“These findings are critically important given that climate change is anticipated to increase the frequency and severity of droughts.”
— Michelle Bell, Mary E. Pinchot Professor of Environmental Health and senior author
This study does not address how drought specifically triggers these health outcomes. However, one possibility is that drought changes growing seasons or impacts the allergens that influence respiratory illnesses. Dry conditions also trigger more dust and particulate matter in the air.
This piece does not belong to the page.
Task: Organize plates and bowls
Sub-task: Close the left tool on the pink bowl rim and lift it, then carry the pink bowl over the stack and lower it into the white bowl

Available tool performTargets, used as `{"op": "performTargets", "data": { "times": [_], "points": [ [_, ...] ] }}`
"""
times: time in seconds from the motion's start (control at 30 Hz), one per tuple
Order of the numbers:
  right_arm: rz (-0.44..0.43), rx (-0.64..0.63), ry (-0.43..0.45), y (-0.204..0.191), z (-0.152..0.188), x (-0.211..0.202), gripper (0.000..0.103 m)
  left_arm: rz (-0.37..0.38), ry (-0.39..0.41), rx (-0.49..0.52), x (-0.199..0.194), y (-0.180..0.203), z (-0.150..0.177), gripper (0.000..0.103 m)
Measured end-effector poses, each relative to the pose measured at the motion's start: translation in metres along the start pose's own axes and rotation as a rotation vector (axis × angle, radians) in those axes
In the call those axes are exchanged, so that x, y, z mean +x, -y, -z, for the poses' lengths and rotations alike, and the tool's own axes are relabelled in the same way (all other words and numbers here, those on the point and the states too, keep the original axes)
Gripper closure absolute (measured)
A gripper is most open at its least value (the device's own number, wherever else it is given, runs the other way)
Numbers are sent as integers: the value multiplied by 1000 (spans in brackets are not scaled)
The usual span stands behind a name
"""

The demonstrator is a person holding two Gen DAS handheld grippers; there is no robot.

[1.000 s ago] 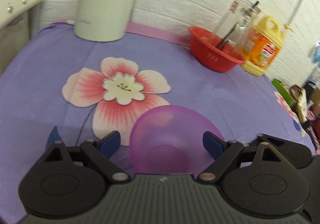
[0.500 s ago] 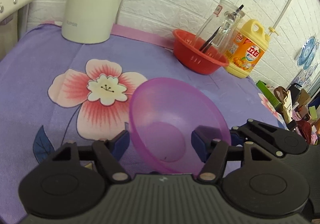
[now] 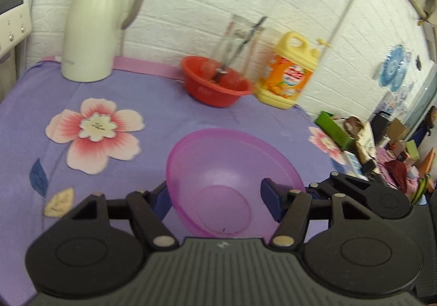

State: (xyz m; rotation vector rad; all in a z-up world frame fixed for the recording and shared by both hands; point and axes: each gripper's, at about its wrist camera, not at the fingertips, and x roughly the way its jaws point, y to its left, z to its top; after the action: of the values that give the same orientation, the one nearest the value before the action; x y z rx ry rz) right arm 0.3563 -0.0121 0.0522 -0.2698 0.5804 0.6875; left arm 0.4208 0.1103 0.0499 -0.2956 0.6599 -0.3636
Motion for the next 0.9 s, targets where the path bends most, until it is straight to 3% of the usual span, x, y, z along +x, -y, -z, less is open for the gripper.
{"op": "performTargets", "data": {
  "times": [0.23, 0.5, 0.67, 0.9],
  "points": [
    [59, 55, 32, 16, 41, -99, 0, 118, -18, 39, -31, 89, 46, 38],
    [74, 205, 3, 30, 126, -188, 0, 209, -113, 95, -43, 168, 134, 38],
    [101, 220, -21, 20, 165, -205, 0, 183, -139, 159, -41, 193, 175, 37],
    [96, 234, -25, 21, 190, -201, 0, 160, -151, 165, -37, 187, 188, 34]
  ]
}}
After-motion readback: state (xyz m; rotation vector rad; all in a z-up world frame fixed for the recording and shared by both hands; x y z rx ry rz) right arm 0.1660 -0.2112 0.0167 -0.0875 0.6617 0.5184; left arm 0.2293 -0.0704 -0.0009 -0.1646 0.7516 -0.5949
Then there are the mental health-related stressors associated with drought, including for farmers or ranchers whose livelihoods are affected by dry conditions.
While further research can examine these different factors, Berman said, the new findings provide an important basis. “Because this was an initial study, we wanted to capture as wide a picture as we could and not isolate ourselves to a tiny snapshot,” he said.
The good news, Berman says, is that droughts, unlike other extreme weather events, are slow moving. “Since health risks appear to increase with drought severity, you have time to enact clinical interventions to help avoid some of these adverse health outcomes,” he said. “Once we’re able to identify the mechanisms behind these effects, we can intervene before drought reaches that severe stage. Other environmental hazards, such as heat waves, occur without warning and we are not afforded this opportunity.”
“I am so delighted to have had the opportunity to collaborate with the Yale and the Hopkins teams to conduct such important study,” said co-author Francesca Dominici, Professor of Biostatistics and co-Director of the Harvard Data Science Initiative.
Other researchers included Keita Ebisu, a postdoctoral associate at F&ES and Roger Peng, a professor of biostatistics at Johns Hopkins Bloomberg School of Public.
The study was funded by the Yale Institute of Biospheric Studies, the National Institute of Environmental Health Sciences, and the U.S. Environmental Protection Agency.